The formation of this collaboration allows a company (Marlow Foods) that has previously not worked on research of this nature to, in time, realise new market opportunities as a result of developments in basic bioscience and ensures that the UK maintains its leading position in the production of high quality mycoprotein. MF will gain further competititive advantages by gaining additional buying power for raw materials and would have the capacity to broaden its horizons for production in areas where wheat glucose is not an economic source of production. This grant will have a global impact, both on the research field internationally and on the international industry, especially the UK industry. Through full engagement with industry stakeholders, maximum translation of this research will be ensured, driving forward the UK food industry in a globally competitive market. NIAB EMR and MF will develop an exploitation plan for any IP that arises as a result of the project.

Direct beneficiaries:

1. Commercial private sector
The impact of releasing the constraints on production of mycoprotein using only unrefined wheat-derived glucose (available from only 1 supplier) is enormous. Production costs could immediately be lowered and MF would be able to source carbon sources from a larger range of suppliers and from a wider range of sources (maize, barley, rice) and even shift to sucrose-based production of mycoprotein, utilising UK sources of sucrose such as sugar beet, benefiting primary agriculture. It is estimated that in the short term production costs for MF could be reduced by at least £250k per annum. Simplification of the production process would allow more rapid growth of production, growing market share in the UK and worldwide which at its current rate is already growing MF turnover by approximately £12M per annum. Widening the possibilities for mycoprotein production from a range of carbon sources, could lead to large benefits in the wider supply chain and for coumers. A low carbon, sustainable source of protein, could fulfil multiple roles in the national supply chain, as demand for meat increases and lead to longer term sustainable production of nutritionally balanced food. This could have particular application in developing 'giant economies' and has significant potential for further growth of a UK business.

Indirect beneficiaries
Companies focused on enhancing secondary metabolism will benefit through the knowledge gained in this project about the link between carbon source and the control of secondary metabolism.
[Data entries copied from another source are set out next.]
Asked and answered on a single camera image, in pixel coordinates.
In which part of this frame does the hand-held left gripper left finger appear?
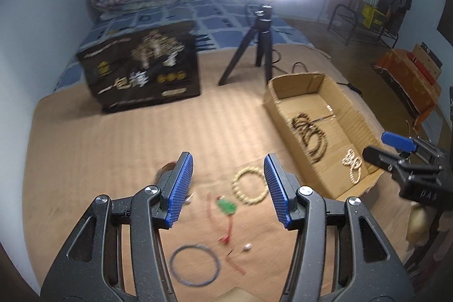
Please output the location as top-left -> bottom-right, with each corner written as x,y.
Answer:
40,151 -> 194,302

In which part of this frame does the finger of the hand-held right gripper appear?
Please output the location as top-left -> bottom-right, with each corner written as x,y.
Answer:
381,131 -> 439,161
363,145 -> 413,182

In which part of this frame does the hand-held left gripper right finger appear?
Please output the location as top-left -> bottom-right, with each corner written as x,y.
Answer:
263,153 -> 414,302

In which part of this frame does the brown bangle bracelet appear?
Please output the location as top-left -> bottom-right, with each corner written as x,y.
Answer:
157,162 -> 178,182

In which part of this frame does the cream bead bracelet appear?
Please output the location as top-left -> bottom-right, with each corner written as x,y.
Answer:
232,168 -> 270,205

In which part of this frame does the green pendant with red cord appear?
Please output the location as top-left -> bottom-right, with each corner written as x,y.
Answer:
207,194 -> 246,276

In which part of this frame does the cardboard box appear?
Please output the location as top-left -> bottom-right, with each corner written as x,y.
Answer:
262,73 -> 386,201

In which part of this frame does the blue bangle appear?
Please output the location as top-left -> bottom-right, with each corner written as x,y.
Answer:
170,245 -> 221,287

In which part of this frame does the person's right hand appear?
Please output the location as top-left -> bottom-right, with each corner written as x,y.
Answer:
406,203 -> 431,248

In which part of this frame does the red box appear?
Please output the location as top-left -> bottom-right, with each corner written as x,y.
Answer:
407,52 -> 441,80

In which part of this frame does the wooden board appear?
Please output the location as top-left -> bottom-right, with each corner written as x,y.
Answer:
412,44 -> 443,69

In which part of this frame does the black printed bag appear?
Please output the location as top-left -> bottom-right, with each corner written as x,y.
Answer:
77,20 -> 202,113

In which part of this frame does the yellow crate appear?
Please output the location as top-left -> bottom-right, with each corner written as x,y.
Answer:
361,3 -> 386,28

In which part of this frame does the dark window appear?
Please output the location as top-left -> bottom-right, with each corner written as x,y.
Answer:
437,0 -> 453,37

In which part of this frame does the black tripod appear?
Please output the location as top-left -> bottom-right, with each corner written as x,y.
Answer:
218,4 -> 281,86

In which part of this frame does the blue checkered bed sheet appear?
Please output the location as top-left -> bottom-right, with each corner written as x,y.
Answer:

This could aid in development of enhanced strains for production of valuable biomaterials.

Government, public and policy benefits
There are opportunities to deploy novel technologies to enhance the nutritional value of Quorn, which would allow overall dietary consumption to be altered and potentially expand the range of applications for mycoprotein.

Production improvements in mycoprotein will have benefit for the long term sustainabilty of mycoprotein and contribute to a resilient food supply for the consumer in the UK and beyond. Technologies deployed in this proposal will also be instrumental in improving the nutritional quality of Quorn, broadening its applicability.

CO2e (equivalent CO2) emissions from Quorn production compare favourably with chicken production (the most efficient mass-consumed meat source defined by feed-conversion ratio), with 2.6t of CO2e per tonne of mycoprotein coming from primary production. There are significant opportunities to lower production costs, CO2e production and energy consumption through improved utilisation of a range of technologies e.g., utilisation of a broader range of substrates, longer production runs, more efficient biomass conversion, waste stream recovery etc.